What the user will want is to program/develop their program/application once and once only, thereby preserving software investment. Whereas nowadays a modern applications can still run on a 1.2 GHz Pentium (albeit slowly), the question of such backward code deployment will become more complex and eventually downright impossible.
How are we to address this? The simple answer is that we don't know at present. Yes, we could point to a few technologies around at present; but perhaps it is better to ask what the user is likely to want. If portability (i.e. maintaining the value of software investments) is to be the principle criterion, then surely we need to hide hardware changes from the user. If we assume the existence of some sort of operating systems level then we are presumably interposing an additional layer between user and the operating system. One would anticipate that would detract from raw performance, which for those who demand raw performance, would be detrimental.

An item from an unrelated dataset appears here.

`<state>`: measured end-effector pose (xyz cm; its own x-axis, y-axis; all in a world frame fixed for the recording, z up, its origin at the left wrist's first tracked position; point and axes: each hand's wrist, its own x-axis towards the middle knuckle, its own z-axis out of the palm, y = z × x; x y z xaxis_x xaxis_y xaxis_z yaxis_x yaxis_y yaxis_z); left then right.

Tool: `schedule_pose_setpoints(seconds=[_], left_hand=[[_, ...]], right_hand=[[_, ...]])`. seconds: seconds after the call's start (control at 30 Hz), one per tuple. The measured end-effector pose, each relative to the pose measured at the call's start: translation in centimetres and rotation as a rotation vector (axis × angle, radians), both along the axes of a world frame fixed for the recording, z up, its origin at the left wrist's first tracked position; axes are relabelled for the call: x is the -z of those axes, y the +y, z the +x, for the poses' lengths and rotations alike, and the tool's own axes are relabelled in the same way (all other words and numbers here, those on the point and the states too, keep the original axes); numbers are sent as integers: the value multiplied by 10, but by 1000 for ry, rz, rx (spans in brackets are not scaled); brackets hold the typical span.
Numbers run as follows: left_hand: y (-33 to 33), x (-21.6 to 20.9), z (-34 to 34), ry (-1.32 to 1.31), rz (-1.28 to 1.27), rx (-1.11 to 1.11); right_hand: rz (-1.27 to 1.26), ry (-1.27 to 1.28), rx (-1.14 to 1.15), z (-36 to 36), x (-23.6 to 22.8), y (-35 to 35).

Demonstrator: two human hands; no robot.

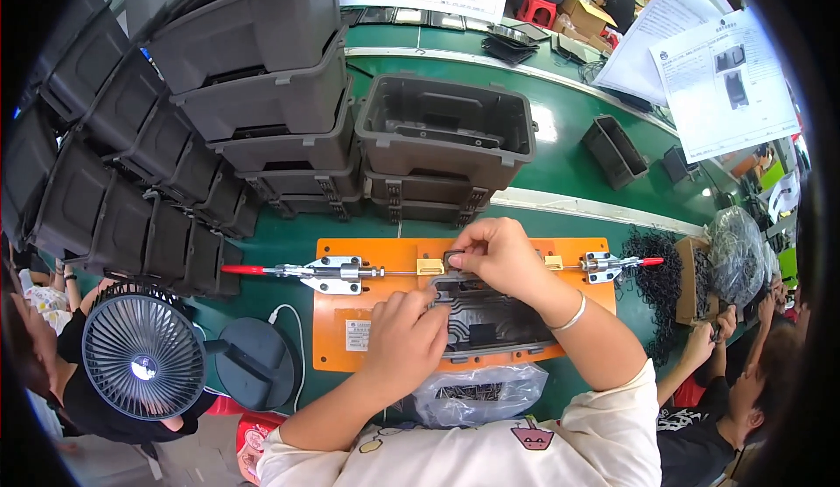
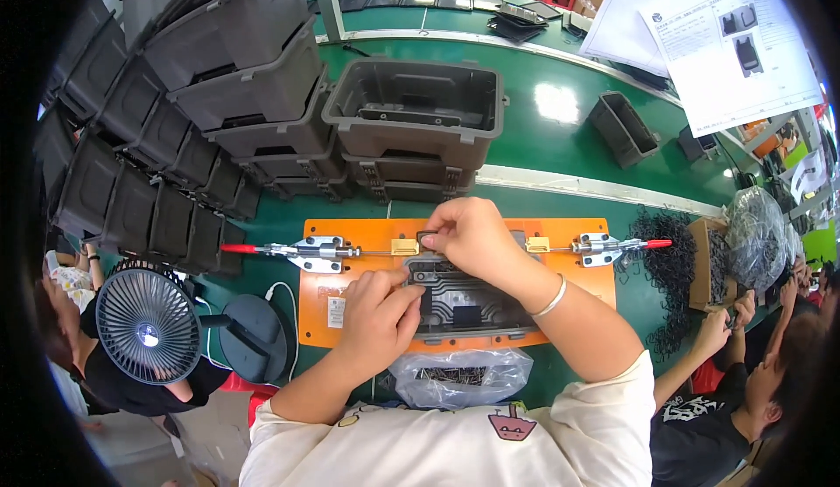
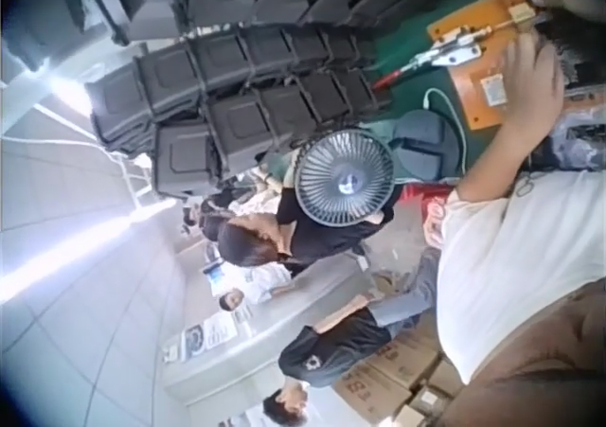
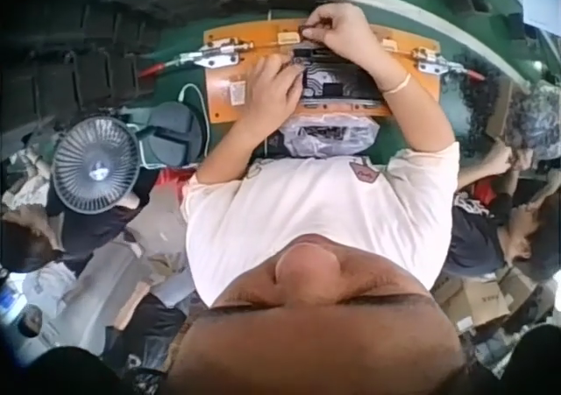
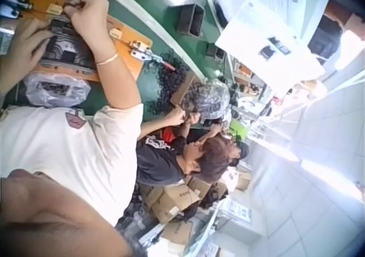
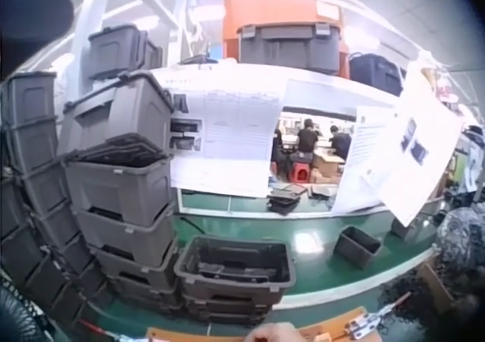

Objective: Assembling small metal components into plastic housings using a manual clamping fixture on a production line.

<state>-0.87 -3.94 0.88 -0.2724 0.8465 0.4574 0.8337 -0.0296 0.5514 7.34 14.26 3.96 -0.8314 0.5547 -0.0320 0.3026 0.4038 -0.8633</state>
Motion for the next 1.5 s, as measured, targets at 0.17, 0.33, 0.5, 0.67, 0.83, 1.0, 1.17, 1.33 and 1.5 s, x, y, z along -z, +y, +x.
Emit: schedule_pose_setpoints(seconds=[0.17,0.33,0.5,0.67,0.83,1.0,1.17,1.33,1.5], left_hand=[[0,1,0,23,15,-18],[0,2,0,28,10,9],[-3,2,1,45,-5,-21],[-3,-11,13,225,16,-82],[-19,-19,43,232,-74,399],[-39,-13,62,591,-243,346],[-38,-4,61,525,-195,514],[-39,-8,61,616,-222,478],[-35,-13,54,548,-264,599]], right_hand=[[-43,-137,-21,-7,-11,3],[202,-192,-144,-11,-10,4],[342,183,35,-6,7,-16],[552,69,-72,2,7,-12],[915,-111,-106,26,-12,-34],[792,-58,-369,97,-48,-83],[702,-306,-420,136,7,-112],[638,-186,-368,142,21,-115],[534,-140,-337,149,9,-105]])
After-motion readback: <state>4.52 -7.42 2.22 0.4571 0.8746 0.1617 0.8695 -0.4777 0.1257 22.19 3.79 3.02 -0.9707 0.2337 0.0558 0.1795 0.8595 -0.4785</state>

However while this might be important for certain user communities we must accept that the vast majority of users, and indeed of developers too, don't care – provided that they don't loose “a lot” of performance. This is particularly important as performance improves. What we should be looking at is the proportion that is lost. Provided that this can be limited to a low proportion of the overall figure the vast majority probably don't care. Indeed there is some suggestion that such overheads may reduce over time if history is a guide.
What tools we might run over a large core count system, we don't yet know. It may well be that the tools that we will need don't yet exist. It would be an extremely worthwhile program of research for people to step back and take a long hard look at what we really need. Present assumptions, from almost all sectors of our industry is that they will be like what we have already. What justifies that assumption? If you look at that question in some depth – and that is a part of Concertant's activities – then the evidence that we know how to deal with even 64-core systems (due around 2015) is fairly scarce. There is certainly a paucity of consensus. It takes a good few years to get from the research lab to the market, so work had better get underway soon.
The tools industry is quite probably set to change, conceivably beyond all recognition.